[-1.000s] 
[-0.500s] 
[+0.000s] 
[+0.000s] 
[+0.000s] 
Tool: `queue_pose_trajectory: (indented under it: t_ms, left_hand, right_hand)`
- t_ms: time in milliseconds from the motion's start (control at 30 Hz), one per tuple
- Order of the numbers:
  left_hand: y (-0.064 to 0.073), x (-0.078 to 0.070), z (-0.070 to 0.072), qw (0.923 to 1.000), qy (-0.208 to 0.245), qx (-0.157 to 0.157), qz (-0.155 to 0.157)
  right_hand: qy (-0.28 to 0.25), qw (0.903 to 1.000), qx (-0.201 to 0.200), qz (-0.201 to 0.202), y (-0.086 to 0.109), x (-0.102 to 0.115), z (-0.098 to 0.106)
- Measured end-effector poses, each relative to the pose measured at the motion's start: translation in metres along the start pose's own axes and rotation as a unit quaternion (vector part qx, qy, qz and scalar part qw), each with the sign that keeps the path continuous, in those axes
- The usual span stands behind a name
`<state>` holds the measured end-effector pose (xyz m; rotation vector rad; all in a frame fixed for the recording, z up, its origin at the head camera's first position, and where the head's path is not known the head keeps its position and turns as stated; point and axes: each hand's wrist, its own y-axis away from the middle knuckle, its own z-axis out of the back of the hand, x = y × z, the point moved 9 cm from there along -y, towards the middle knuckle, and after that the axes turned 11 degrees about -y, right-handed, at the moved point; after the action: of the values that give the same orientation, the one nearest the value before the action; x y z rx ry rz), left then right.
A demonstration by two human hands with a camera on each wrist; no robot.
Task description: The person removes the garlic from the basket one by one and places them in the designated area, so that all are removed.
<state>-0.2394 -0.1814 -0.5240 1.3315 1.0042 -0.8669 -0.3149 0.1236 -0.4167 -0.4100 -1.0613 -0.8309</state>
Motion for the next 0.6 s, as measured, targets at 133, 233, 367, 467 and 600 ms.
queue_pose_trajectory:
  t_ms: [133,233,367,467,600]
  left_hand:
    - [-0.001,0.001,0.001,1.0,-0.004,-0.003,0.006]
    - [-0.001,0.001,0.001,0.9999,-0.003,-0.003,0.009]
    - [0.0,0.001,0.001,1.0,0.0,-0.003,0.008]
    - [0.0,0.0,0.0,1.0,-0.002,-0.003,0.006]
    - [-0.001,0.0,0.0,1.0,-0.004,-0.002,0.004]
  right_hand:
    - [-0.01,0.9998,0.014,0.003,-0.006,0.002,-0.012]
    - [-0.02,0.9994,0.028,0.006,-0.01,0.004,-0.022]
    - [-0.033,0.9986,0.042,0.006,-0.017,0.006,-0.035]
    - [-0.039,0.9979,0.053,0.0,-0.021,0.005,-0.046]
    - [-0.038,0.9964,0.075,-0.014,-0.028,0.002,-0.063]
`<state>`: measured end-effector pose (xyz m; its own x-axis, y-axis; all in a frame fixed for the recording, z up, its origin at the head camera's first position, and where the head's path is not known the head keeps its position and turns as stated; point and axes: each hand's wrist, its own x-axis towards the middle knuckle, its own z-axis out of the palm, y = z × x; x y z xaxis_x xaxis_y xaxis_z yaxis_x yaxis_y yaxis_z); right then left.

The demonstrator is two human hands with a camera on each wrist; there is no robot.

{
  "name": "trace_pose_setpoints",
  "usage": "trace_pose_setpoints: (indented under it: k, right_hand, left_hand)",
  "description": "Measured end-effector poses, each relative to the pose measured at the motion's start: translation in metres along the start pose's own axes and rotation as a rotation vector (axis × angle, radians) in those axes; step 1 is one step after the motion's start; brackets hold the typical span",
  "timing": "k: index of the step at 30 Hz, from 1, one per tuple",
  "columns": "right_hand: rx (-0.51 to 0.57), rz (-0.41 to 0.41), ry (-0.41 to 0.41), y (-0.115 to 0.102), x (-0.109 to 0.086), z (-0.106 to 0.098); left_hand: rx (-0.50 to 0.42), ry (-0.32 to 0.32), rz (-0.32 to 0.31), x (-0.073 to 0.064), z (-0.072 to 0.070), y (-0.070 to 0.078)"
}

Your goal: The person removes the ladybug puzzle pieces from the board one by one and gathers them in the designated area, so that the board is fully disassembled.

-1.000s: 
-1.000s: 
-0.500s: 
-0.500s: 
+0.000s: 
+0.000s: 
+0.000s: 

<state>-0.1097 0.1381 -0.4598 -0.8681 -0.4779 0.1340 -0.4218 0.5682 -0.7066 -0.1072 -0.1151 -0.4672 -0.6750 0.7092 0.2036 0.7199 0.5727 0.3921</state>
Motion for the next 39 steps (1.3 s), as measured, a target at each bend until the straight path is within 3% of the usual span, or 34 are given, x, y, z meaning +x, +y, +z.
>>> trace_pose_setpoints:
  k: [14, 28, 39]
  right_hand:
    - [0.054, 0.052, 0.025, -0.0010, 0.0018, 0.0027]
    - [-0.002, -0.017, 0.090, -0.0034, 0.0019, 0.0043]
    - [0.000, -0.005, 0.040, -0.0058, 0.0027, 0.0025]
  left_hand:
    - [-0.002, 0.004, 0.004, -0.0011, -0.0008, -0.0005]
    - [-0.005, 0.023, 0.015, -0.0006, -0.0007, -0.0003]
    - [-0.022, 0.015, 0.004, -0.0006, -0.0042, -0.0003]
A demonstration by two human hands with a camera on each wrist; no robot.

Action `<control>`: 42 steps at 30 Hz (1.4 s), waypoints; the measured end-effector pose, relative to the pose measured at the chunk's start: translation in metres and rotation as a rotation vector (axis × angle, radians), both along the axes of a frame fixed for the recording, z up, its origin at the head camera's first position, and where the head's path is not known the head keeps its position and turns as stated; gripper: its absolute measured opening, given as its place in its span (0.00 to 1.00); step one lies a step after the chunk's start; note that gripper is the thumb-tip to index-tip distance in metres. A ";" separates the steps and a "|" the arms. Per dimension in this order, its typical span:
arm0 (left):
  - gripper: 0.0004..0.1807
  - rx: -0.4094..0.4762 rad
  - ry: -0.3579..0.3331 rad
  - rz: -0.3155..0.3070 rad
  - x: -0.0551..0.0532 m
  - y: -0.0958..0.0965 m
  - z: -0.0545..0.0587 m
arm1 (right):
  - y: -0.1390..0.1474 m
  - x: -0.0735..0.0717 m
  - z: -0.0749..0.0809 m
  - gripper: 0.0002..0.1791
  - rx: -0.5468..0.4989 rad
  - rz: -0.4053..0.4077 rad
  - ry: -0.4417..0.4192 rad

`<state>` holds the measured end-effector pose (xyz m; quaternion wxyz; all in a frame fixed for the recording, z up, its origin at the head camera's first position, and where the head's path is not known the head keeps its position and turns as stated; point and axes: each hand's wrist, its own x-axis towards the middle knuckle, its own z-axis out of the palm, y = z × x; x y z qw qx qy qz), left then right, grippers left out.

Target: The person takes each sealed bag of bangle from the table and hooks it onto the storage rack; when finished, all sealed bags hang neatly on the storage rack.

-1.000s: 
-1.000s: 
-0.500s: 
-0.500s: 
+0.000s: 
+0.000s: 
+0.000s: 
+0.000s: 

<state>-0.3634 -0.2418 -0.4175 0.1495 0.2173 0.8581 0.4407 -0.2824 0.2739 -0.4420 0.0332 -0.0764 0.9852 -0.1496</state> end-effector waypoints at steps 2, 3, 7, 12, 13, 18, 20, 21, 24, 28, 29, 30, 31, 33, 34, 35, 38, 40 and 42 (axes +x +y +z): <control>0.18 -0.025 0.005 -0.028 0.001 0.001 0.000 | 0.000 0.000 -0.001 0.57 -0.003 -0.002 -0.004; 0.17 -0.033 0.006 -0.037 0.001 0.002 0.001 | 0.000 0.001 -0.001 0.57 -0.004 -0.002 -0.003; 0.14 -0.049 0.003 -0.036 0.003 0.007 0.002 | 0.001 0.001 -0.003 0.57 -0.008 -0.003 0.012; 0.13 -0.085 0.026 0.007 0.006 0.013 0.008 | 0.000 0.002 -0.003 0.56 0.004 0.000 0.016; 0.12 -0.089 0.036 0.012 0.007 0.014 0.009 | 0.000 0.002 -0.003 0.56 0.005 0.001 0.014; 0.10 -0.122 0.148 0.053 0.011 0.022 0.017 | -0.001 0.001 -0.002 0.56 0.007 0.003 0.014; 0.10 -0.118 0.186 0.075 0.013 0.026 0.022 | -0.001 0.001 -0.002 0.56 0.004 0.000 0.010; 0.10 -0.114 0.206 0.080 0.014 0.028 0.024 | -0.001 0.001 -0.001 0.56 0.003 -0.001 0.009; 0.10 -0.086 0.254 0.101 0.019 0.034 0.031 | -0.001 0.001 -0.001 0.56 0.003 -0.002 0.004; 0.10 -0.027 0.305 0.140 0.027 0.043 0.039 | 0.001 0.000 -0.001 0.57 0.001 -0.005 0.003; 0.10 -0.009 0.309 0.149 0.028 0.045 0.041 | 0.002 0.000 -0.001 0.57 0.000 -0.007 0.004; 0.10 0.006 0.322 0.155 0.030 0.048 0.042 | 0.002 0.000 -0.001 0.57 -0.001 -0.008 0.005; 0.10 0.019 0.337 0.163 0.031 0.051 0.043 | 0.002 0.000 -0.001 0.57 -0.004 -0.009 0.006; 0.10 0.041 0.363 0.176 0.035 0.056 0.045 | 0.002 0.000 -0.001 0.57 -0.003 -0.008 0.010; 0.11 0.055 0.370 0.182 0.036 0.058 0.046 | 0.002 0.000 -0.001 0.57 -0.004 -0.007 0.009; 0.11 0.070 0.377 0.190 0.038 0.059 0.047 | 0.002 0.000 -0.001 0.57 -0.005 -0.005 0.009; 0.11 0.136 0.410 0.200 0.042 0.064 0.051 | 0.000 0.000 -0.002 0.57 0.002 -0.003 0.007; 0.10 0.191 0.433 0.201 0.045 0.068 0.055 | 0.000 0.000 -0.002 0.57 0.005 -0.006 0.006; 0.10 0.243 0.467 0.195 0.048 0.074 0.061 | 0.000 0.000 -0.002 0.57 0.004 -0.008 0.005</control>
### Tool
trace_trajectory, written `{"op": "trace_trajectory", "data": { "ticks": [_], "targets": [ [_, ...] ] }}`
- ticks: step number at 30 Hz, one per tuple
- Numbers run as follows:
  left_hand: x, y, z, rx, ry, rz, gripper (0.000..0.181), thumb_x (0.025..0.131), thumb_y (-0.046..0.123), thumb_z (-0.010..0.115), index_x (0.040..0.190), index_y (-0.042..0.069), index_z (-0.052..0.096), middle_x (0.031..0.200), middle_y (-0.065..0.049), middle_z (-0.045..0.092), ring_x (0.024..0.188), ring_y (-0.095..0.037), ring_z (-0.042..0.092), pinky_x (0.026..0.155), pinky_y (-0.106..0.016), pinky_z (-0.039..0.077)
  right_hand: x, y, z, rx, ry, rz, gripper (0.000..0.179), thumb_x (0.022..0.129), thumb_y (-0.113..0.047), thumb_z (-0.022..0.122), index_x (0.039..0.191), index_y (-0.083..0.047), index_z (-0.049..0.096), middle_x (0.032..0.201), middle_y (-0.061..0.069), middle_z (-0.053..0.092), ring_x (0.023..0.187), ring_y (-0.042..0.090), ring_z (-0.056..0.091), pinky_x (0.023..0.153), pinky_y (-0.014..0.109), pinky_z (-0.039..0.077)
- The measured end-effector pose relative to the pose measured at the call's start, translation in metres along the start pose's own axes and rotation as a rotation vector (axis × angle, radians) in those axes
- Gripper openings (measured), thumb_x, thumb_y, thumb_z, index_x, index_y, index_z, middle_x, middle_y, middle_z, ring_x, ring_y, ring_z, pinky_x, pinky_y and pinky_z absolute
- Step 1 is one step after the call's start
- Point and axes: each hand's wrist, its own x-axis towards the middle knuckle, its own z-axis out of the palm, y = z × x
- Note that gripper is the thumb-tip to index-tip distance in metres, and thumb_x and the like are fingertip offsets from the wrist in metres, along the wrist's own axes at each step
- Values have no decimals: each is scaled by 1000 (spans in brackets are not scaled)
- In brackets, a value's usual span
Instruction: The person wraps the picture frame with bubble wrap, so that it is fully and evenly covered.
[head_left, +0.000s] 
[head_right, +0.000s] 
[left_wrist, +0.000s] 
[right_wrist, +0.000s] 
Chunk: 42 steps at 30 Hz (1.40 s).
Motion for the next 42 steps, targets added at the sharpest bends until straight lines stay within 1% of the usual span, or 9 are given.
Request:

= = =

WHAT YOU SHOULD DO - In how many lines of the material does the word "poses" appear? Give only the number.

YOUR RESPONSE - 2